Material provided:
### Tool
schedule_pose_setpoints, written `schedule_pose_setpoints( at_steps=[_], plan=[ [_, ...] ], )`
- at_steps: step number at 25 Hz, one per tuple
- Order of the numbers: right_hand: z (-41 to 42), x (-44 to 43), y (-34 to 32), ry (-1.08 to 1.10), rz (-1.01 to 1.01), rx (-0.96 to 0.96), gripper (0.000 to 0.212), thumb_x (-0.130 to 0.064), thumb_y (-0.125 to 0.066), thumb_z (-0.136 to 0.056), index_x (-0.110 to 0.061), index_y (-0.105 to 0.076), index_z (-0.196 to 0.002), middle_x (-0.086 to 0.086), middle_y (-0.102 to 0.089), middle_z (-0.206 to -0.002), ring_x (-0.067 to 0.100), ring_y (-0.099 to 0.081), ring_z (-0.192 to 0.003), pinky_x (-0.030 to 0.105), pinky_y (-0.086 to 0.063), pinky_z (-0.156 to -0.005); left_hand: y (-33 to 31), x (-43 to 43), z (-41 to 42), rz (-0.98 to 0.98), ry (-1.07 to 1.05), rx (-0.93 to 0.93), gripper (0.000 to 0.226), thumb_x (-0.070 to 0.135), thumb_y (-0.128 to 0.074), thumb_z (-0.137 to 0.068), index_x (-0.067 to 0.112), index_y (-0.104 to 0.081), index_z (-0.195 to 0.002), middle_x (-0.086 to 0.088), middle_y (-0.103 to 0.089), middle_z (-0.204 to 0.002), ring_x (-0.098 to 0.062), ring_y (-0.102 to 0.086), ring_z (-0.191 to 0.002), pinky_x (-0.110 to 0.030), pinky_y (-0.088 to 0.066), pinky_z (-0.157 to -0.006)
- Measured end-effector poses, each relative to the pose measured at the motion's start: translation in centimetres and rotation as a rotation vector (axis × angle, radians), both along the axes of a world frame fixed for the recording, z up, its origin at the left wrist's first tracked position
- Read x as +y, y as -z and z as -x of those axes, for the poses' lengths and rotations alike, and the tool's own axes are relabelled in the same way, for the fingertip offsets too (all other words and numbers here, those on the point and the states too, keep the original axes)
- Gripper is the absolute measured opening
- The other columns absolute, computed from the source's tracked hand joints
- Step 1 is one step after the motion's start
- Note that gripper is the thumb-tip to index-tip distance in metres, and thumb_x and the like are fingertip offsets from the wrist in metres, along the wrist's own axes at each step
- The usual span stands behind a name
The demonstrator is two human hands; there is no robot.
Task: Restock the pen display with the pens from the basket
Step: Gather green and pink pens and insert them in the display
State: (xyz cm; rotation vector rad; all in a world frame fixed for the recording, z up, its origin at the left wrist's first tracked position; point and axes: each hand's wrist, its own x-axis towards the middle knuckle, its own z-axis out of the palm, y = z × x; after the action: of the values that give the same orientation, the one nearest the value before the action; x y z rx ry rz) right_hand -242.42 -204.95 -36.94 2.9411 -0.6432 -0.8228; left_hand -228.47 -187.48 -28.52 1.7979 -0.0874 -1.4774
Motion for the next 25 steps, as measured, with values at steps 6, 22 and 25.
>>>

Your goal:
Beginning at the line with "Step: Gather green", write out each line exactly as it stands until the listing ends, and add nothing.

Answer area:
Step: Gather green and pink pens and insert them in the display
State: (xyz cm; rotation vector rad; all in a world frame fixed for the recording, z up, its origin at the left wrist's first tracked position; point and axes: each hand's wrist, its own x-axis towards the middle knuckle, its own z-axis out of the palm, y = z × x; after the action: of the values that give the same orientation, the one nearest the value before the action; x y z rx ry rz) right_hand -242.42 -204.95 -36.94 2.9411 -0.6432 -0.8228; left_hand -228.47 -187.48 -28.52 1.7979 -0.0874 -1.4774
Motion for the next 25 steps, as measured, with values at steps 6, 22 and 25.
>>>

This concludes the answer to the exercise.